- **TASK STATEMENT**
Your answer must be an exact copy of the data, without any pictures.

(Data items)
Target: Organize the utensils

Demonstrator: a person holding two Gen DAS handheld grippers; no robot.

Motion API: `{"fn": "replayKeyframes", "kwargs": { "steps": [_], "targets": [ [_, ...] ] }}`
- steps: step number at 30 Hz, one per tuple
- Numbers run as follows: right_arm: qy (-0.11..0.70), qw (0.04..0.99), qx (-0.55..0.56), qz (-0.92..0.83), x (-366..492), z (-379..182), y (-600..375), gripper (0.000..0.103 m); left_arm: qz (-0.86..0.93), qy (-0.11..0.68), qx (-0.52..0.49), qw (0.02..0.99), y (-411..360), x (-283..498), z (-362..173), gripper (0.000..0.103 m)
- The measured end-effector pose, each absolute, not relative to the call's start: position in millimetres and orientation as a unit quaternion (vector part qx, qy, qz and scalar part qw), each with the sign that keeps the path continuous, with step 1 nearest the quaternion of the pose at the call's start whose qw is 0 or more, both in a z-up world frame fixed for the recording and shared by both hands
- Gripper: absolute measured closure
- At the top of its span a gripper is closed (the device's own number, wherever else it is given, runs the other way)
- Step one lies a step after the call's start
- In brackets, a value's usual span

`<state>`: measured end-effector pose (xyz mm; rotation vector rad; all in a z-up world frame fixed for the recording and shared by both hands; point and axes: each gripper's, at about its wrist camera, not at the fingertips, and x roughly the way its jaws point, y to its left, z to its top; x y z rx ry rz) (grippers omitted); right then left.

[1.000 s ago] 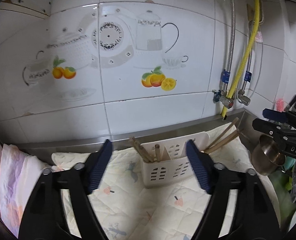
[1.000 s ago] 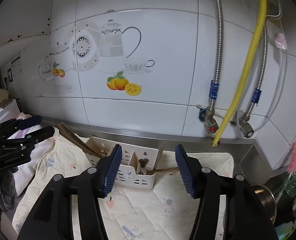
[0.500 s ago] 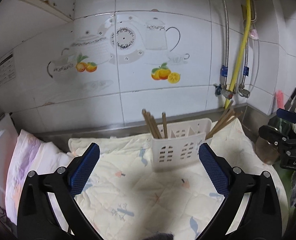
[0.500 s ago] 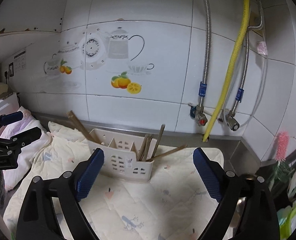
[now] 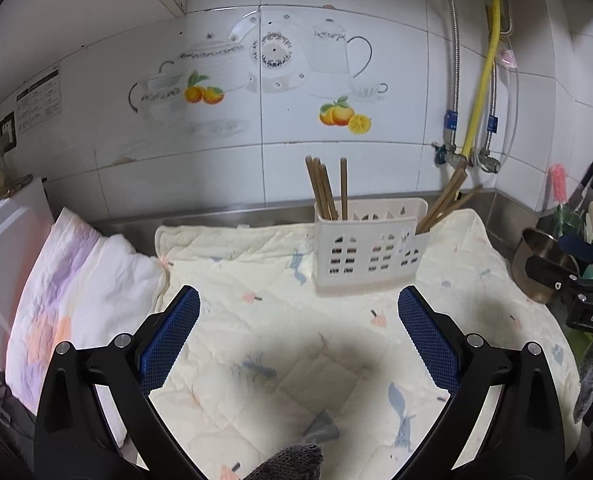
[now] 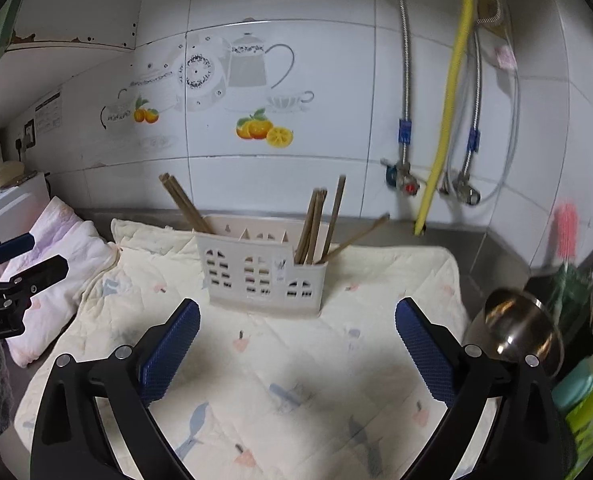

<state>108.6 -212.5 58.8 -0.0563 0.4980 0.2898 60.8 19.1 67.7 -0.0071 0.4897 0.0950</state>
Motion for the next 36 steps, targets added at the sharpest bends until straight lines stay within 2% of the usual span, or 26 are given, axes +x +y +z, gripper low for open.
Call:
{"fn": "replayKeyframes", "kwargs": {
  "steps": [17, 36],
  "targets": [
    [0.273, 0.954, -0.02, 0.121, 78, 17, -223, 0.008, 0.053, 0.256, -0.003, 0.965, 16, 35, 40, 0.005],
    [0.274, 0.953, -0.028, 0.123, 74, 15, -219, 0.007, 0.05, 0.266, -0.008, 0.963, 15, 33, 31, 0.005]
  ]
}}
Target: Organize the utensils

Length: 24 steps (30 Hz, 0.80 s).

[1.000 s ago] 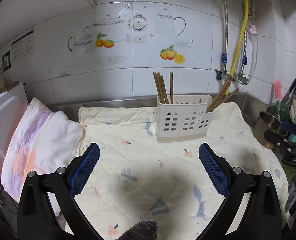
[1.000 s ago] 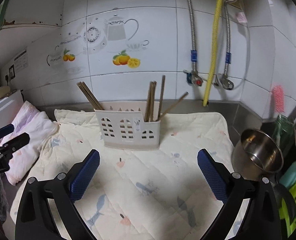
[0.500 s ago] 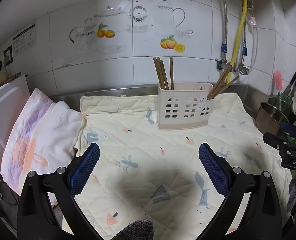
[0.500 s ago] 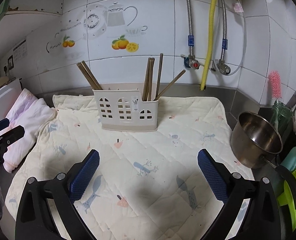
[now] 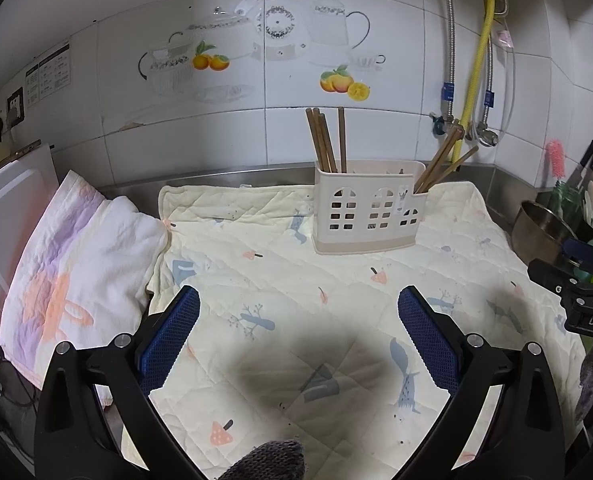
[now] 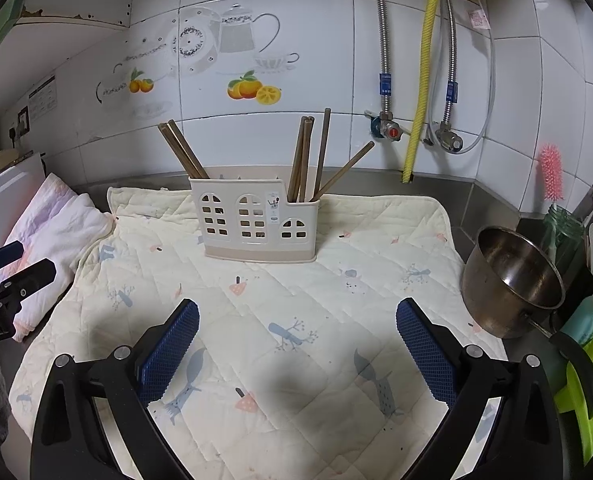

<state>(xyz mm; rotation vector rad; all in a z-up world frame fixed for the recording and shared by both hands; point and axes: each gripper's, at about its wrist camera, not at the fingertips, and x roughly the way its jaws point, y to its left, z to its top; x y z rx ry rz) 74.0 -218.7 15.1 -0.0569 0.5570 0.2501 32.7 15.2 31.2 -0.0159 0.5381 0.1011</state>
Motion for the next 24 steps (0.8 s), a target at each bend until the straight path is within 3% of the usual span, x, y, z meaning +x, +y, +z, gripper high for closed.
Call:
{"fn": "replayKeyframes", "kwargs": {
  "steps": [24],
  "targets": [
    [0.277, 0.952, -0.034, 0.127, 75.2, 11.8, -214.1, 0.007, 0.046, 0.272, -0.011, 0.961, 15.5, 33.1, 27.2, 0.005]
  ]
}}
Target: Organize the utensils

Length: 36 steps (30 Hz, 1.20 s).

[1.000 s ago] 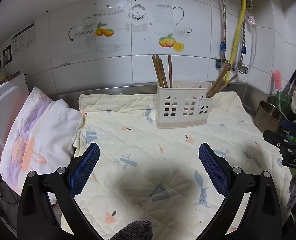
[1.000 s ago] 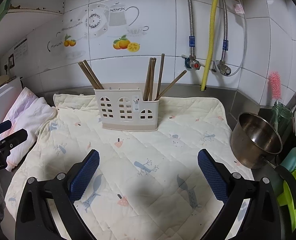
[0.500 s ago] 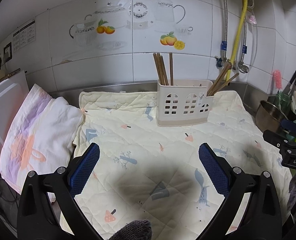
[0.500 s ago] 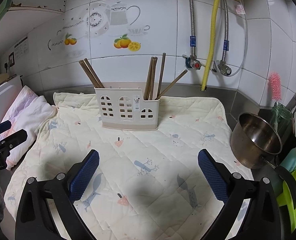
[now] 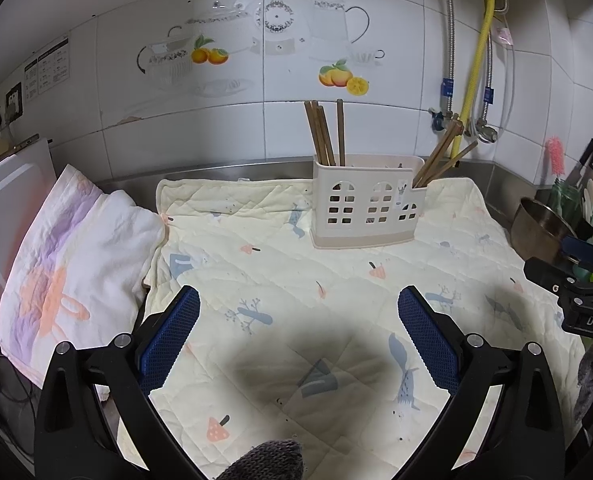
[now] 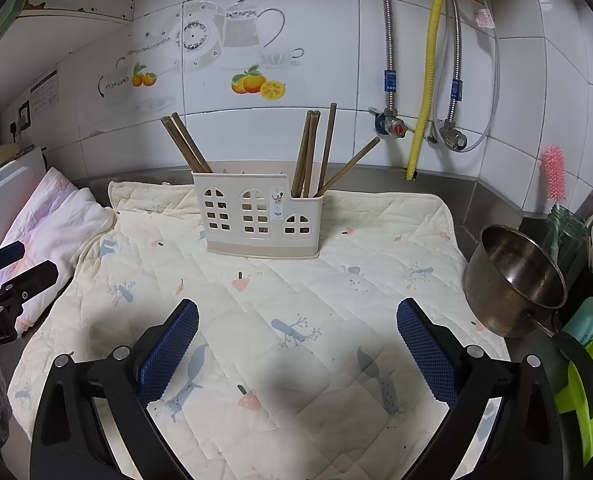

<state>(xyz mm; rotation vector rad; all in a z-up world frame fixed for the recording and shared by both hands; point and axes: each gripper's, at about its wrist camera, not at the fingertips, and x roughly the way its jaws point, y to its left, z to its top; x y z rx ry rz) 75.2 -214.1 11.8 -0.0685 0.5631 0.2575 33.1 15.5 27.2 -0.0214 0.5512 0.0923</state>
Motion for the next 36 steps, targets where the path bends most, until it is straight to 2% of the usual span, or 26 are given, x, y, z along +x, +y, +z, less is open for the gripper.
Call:
{"fn": "replayKeyframes", "kwargs": {
  "steps": [36],
  "targets": [
    [0.278, 0.951, -0.035, 0.132, 75.5, 13.2, -208.8, 0.007, 0.043, 0.276, -0.006, 0.96, 14.7, 34.6, 24.7, 0.005]
  ]
}}
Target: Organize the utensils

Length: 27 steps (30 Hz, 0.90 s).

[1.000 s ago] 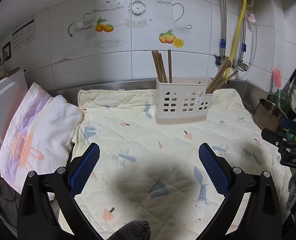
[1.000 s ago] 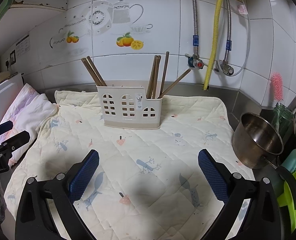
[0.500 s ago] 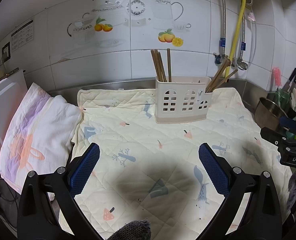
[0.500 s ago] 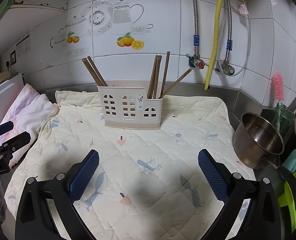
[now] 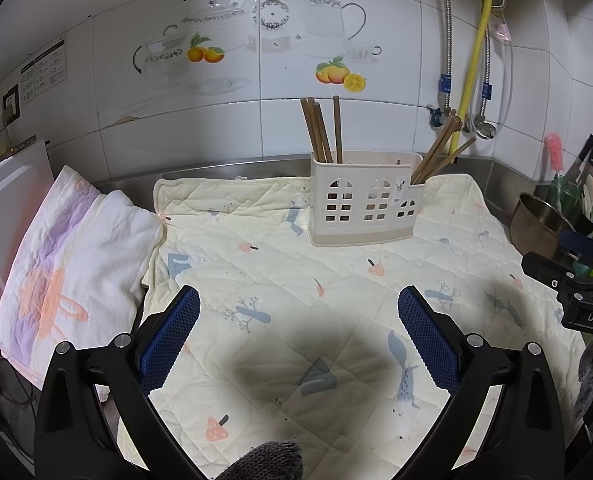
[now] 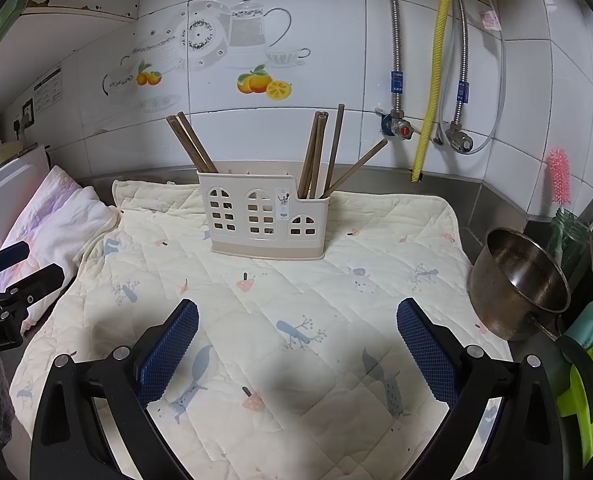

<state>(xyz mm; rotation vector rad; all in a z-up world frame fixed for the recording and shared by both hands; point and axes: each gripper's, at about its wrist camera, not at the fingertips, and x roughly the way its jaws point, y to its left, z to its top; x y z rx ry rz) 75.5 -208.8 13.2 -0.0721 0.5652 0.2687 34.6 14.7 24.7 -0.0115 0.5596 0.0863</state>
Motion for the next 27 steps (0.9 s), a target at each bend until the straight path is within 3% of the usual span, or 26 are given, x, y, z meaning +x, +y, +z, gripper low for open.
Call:
{"fn": "replayKeyframes", "kwargs": {
  "steps": [27],
  "targets": [
    [0.285, 0.949, -0.037, 0.131, 76, 7, -208, 0.007, 0.047, 0.275, -0.039, 0.96, 28, 34, 21, 0.005]
  ]
}}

- **YOUR RESPONSE**
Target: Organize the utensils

Demonstrator: a person holding two Gen DAS handheld grippers; no robot.

Motion API: `{"fn": "replayKeyframes", "kwargs": { "steps": [_], "targets": [ [_, ...] ] }}`
- steps: step number at 30 Hz, one per tuple
- Numbers run as follows: right_arm: qy (-0.11..0.70), qw (0.04..0.99), qx (-0.55..0.56), qz (-0.92..0.83), x (-366..492), z (-379..182), y (-600..375), gripper (0.000..0.103 m); left_arm: qz (-0.86..0.93), qy (-0.11..0.68), qx (-0.52..0.49), qw (0.02..0.99), y (-411..360), x (-283..498), z (-362..173), gripper (0.000..0.103 m)
- The measured end-effector pose, each absolute, not relative to the call's start: position in millimetres and orientation as a unit quaternion (vector part qx, qy, qz and scalar part qw), each with the sign that keeps the path continuous, with step 1 nearest the quaternion of the pose at the call's start whose qw is 0 or more, both in a z-up world frame fixed for the recording and shared by both hands
- Gripper: absolute measured closure
- At the top of its span a gripper is closed (the device's own number, wherever else it is given, runs the other way)
- Step one lies a step after the call's start
- In brackets, a value's usual span

`<state>`: measured end-effector pose (xyz mm; rotation vector rad; all in a z-up world frame fixed for the recording and shared by both hands; point and axes: each gripper's, at about its wrist camera, not at the fingertips, and x roughly the way its jaws point, y to its left, z to its top; x y z rx ry rz) (grippers omitted); right then left.

[1.000 s ago] 
[1.000 s ago] 
[0.500 s ago] 
[0.500 s ago] 
[now] 
[now] 

<state>108.6 -212.5 58.8 -0.0563 0.4980 0.2898 60.8 19.1 67.7 -0.0071 0.4897 0.0950</state>
Motion for the next 36 steps, targets added at the sharpest bends until straight lines stay within 2% of the usual span, or 26 are given, axes +x +y +z, gripper low for open.
Call:
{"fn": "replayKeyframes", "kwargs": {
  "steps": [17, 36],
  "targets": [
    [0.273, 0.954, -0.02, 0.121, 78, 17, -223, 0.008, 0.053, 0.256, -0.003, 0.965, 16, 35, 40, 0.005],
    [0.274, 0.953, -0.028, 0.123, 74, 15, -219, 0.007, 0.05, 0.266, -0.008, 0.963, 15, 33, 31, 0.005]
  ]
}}
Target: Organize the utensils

Length: 24 steps (30 Hz, 0.80 s).

[1.000 s ago] 
[1.000 s ago] 
[0.500 s ago] 
[0.500 s ago] 
[now] 
[now] 

<state>(xyz mm; rotation vector rad; all in a z-up world frame fixed for the recording and shared by both hands; point and axes: each gripper's, at about its wrist camera, not at the fingertips, and x roughly the way its jaws point, y to its left, z to its top; x y z rx ry rz) 74.0 -218.7 15.1 -0.0569 0.5570 0.2501 32.7 15.2 31.2 -0.0159 0.5381 0.1011</state>
Motion for the next 24 steps (0.8 s), a target at each bend until the straight path is within 3% of the usual span, x, y, z meaning +x, +y, +z, gripper high for closed.
Call:
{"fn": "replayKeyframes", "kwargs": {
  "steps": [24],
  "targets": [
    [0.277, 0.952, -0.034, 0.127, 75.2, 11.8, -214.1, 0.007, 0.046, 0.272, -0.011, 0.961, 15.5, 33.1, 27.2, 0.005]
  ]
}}
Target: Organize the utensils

Length: 36 steps (30 Hz, 1.20 s).

[1.000 s ago] 
[1.000 s ago] 
[0.500 s ago] 
[0.500 s ago] 
[now] 
[now] 

<state>(xyz mm; rotation vector rad; all in a z-up world frame fixed for the recording and shared by both hands; point and axes: each gripper's, at about its wrist camera, not at the fingertips, and x roughly the way its jaws point, y to its left, z to its top; x y z rx ry rz) 75.2 -214.1 11.8 -0.0685 0.5631 0.2575 33.1 15.5 27.2 -0.0214 0.5512 0.0923</state>
Motion for the next 36 steps, targets where the path bends most, until it is straight to 2% of the usual span, or 26 are given, x, y, z along +x, +y, +z, less is open for the gripper.
Call:
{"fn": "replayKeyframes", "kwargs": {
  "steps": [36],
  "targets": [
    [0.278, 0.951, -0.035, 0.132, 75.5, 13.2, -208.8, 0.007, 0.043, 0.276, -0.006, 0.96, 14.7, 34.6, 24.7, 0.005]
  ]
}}
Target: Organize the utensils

Length: 27 steps (30 Hz, 0.90 s).

[1.000 s ago] 
[1.000 s ago] 
[0.500 s ago] 
[0.500 s ago] 
[now] 
[now] 

<state>(xyz mm; rotation vector rad; all in a z-up world frame fixed for the recording and shared by both hands; point and axes: each gripper's, at about its wrist camera, not at the fingertips, and x roughly the way its jaws point, y to its left, z to its top; x y z rx ry rz) 75.5 -208.8 13.2 -0.0721 0.5652 0.2687 34.6 14.7 24.7 -0.0115 0.5596 0.0863</state>
Motion for the next 27 steps (0.9 s), a target at each bend until the straight path is within 3% of the usual span, or 26 are given, x, y, z meaning +x, +y, +z, gripper low for open.
Call:
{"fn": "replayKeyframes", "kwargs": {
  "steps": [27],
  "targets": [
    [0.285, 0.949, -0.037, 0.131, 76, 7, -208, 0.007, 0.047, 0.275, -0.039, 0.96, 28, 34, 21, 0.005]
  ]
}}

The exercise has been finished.